Сию нелюбовь к водной стихии всегда хорошо понимали поэты. Тебе знакомо небольшое стихотворение Горация, обращенное к кораблю, несущему на своем борту его друга Вергилия в Афины? Все оно построено на изящной метафоре, сущность которой заключается в том, что боги отделили одну страну от другой не поддающимися воображению глубинами океана, чтобы люди, населяющие эти страны, могли бы различаться между собой; но человек в своем упрямом безрассудстве дерзает вторгнуться на утлом суденышке в чуждую ему стихию, которую не следует понапрасну дразнить.
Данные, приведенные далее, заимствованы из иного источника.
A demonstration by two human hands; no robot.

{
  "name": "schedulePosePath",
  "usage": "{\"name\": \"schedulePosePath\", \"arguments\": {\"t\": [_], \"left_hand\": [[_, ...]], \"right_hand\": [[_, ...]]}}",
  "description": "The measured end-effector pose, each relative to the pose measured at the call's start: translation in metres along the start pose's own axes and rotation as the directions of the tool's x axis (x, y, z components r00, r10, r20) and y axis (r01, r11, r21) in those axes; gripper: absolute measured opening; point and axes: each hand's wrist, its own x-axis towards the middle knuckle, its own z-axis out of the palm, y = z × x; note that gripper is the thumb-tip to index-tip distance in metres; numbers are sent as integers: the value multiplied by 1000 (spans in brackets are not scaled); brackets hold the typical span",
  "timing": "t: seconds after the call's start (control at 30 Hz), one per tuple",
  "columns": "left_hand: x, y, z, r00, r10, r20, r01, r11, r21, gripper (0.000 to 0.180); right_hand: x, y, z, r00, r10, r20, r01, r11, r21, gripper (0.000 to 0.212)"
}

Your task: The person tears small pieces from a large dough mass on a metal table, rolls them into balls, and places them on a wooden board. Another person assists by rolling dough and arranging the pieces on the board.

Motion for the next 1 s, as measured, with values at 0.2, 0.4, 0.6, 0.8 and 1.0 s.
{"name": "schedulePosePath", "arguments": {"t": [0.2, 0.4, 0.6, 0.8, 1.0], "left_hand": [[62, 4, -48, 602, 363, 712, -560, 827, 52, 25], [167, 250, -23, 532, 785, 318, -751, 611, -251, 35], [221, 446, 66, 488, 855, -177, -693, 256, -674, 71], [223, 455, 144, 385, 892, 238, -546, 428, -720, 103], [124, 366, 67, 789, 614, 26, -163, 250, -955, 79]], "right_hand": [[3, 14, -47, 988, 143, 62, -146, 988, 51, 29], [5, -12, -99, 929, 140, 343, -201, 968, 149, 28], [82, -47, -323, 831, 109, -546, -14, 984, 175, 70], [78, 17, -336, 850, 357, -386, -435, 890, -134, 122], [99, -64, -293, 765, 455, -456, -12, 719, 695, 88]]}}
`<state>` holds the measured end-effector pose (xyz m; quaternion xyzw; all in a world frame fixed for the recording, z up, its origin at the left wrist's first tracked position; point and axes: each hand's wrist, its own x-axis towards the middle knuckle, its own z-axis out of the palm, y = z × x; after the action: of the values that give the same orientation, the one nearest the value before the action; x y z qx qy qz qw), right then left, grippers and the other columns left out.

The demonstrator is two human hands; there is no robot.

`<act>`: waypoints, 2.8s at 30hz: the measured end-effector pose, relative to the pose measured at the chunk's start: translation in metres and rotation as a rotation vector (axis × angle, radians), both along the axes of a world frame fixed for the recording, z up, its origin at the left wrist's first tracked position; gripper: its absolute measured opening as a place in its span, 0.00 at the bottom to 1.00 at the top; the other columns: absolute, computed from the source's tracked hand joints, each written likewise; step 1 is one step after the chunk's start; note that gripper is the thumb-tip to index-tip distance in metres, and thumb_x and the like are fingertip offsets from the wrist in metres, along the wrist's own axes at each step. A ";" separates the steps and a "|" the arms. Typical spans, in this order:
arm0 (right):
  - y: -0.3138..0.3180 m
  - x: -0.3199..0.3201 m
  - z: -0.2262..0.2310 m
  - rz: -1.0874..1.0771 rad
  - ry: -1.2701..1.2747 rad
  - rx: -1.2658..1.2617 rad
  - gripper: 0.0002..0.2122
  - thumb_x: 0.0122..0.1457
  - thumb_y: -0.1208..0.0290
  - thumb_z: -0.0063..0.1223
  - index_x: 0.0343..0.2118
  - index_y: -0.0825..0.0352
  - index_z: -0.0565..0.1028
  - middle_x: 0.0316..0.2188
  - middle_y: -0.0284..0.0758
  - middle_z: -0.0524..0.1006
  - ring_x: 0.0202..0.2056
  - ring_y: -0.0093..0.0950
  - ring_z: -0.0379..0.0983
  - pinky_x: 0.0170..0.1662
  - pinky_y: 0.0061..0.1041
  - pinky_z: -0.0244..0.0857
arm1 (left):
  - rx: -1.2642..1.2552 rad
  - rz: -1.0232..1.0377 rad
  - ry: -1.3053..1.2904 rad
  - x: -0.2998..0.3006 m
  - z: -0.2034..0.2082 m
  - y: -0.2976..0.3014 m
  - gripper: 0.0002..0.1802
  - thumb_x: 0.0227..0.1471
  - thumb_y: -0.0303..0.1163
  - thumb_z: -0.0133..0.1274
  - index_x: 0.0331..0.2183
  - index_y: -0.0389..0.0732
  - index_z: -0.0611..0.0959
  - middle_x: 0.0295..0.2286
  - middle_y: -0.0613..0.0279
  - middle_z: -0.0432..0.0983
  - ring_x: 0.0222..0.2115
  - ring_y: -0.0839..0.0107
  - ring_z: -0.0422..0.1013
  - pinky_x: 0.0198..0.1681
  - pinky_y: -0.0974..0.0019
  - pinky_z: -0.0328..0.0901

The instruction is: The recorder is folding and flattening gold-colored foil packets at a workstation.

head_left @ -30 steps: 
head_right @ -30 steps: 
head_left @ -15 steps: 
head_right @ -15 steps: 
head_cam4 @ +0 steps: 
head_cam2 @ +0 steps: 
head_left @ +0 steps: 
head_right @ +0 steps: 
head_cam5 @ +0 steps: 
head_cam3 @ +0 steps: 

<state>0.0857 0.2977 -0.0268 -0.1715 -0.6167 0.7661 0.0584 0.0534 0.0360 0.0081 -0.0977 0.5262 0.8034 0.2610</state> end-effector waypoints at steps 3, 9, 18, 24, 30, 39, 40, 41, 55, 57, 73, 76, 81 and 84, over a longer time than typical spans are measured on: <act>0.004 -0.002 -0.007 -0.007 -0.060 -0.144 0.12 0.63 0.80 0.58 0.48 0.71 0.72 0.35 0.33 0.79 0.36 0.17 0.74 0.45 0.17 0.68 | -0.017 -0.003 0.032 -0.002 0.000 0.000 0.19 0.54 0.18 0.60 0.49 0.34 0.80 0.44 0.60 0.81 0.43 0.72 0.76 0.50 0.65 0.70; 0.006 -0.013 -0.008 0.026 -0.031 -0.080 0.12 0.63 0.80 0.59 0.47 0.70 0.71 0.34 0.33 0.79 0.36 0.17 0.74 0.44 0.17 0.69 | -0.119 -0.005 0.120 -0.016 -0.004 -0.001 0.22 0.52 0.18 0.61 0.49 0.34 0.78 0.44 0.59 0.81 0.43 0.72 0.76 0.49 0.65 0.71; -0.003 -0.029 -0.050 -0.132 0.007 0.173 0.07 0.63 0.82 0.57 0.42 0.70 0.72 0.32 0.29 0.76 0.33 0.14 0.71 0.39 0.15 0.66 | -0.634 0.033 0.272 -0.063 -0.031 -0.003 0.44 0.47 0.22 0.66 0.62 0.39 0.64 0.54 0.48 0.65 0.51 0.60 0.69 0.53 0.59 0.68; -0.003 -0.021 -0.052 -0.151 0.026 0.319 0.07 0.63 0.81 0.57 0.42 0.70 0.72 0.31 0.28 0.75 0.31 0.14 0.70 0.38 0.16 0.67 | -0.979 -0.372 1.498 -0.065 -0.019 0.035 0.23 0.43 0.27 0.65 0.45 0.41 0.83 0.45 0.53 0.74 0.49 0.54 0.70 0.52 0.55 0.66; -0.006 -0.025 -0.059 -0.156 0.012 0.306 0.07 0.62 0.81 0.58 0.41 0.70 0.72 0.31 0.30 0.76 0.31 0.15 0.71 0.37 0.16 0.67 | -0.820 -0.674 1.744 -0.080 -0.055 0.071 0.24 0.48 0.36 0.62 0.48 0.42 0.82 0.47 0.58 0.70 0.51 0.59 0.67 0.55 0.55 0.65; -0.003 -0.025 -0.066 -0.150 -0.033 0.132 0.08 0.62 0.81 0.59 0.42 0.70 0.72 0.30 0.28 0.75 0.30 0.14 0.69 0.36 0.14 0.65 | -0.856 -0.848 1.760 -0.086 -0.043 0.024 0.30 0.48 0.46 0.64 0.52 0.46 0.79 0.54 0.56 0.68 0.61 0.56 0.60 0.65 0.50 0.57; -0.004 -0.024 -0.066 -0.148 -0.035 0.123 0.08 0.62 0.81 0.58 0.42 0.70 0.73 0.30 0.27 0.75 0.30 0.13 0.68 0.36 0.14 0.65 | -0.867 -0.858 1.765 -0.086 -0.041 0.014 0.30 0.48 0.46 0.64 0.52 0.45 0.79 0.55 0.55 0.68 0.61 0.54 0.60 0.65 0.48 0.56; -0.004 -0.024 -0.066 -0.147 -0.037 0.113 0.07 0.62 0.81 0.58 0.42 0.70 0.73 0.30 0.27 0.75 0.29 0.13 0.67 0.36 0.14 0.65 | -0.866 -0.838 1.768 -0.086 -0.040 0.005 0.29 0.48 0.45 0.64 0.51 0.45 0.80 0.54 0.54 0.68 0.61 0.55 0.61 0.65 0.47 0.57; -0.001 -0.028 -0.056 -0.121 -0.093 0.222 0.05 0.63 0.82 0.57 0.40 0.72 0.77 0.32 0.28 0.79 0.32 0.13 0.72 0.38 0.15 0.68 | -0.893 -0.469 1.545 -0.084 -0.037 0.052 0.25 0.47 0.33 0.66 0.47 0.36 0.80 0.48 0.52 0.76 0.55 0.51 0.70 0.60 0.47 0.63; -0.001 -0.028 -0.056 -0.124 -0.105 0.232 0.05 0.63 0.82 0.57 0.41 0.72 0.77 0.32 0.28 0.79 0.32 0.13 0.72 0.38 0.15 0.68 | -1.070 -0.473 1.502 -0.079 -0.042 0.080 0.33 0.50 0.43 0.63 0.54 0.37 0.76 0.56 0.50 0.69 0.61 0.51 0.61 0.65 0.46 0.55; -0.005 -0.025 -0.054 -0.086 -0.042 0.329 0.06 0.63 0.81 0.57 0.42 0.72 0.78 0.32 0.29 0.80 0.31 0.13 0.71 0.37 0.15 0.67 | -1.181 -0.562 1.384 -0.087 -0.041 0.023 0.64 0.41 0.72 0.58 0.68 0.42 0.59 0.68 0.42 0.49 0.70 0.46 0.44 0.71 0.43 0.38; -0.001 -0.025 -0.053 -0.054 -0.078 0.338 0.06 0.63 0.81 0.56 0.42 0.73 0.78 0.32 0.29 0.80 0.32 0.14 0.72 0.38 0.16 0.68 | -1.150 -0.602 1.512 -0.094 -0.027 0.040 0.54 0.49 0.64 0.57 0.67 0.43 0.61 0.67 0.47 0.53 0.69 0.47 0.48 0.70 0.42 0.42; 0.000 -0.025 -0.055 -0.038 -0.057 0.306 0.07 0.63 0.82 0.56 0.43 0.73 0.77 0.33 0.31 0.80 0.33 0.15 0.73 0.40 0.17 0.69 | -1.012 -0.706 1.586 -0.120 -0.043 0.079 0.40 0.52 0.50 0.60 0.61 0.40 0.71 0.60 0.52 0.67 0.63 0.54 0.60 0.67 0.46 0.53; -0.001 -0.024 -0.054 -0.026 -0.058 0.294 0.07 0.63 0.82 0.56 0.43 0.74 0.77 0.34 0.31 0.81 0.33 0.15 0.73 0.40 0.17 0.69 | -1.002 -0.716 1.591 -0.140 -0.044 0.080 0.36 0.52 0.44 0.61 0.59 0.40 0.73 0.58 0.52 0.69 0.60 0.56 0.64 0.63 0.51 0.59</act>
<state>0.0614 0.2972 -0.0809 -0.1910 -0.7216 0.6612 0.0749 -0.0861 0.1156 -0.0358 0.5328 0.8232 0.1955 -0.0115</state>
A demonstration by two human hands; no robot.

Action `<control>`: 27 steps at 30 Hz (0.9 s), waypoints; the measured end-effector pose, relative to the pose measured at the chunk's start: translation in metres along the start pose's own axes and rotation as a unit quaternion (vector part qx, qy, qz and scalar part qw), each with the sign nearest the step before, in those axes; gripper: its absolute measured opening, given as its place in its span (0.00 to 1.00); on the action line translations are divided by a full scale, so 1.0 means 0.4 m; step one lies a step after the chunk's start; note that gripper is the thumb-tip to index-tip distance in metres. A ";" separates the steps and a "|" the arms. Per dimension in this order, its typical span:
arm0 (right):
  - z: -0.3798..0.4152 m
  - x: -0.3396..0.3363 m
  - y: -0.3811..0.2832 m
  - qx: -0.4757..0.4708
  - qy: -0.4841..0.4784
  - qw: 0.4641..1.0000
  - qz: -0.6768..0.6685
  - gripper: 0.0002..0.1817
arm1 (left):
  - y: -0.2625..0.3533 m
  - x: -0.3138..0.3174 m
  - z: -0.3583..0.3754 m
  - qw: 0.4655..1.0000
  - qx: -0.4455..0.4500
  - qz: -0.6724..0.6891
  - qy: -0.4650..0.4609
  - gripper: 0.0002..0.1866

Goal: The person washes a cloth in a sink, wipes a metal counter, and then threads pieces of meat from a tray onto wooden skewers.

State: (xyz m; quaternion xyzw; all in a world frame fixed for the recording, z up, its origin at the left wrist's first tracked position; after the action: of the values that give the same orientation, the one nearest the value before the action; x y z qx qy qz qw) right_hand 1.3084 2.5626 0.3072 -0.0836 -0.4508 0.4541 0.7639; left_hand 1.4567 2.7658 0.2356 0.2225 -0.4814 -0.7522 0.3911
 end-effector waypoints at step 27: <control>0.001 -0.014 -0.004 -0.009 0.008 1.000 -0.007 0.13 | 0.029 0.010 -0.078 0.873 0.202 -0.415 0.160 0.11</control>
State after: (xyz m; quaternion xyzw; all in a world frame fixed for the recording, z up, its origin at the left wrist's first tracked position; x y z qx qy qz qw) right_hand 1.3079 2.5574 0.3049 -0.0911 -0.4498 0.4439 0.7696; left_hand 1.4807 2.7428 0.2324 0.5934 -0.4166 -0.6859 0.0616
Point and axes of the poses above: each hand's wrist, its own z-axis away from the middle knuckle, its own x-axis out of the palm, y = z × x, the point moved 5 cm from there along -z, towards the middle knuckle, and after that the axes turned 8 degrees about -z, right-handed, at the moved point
А сам Вергилий в своей великой поэме об основании Рима никогда не говорит о море иначе, как в самых зловещих тонах: Эол [62] посылает свои ветра и громы в морские глубины, из которых поднимаются волны такой высоты, что закрывают звезды; корабль раскалывается пополам, и все погружается в вечную тьму. Но даже сейчас, после стольких лет и многократных прочтений поэмы, у меня на глаза наворачиваются слезы при мысли о кормчем Палинуре, обманом завлеченном в глубины океана, где он находит свою смерть, слишком доверившись кажущемуся спокойствию моря и неба. Эней [63] горько оплакивает его гибель, в то время как обнаженное тело несчастного Палинура лежит, бездыханное, на неведомом берегу.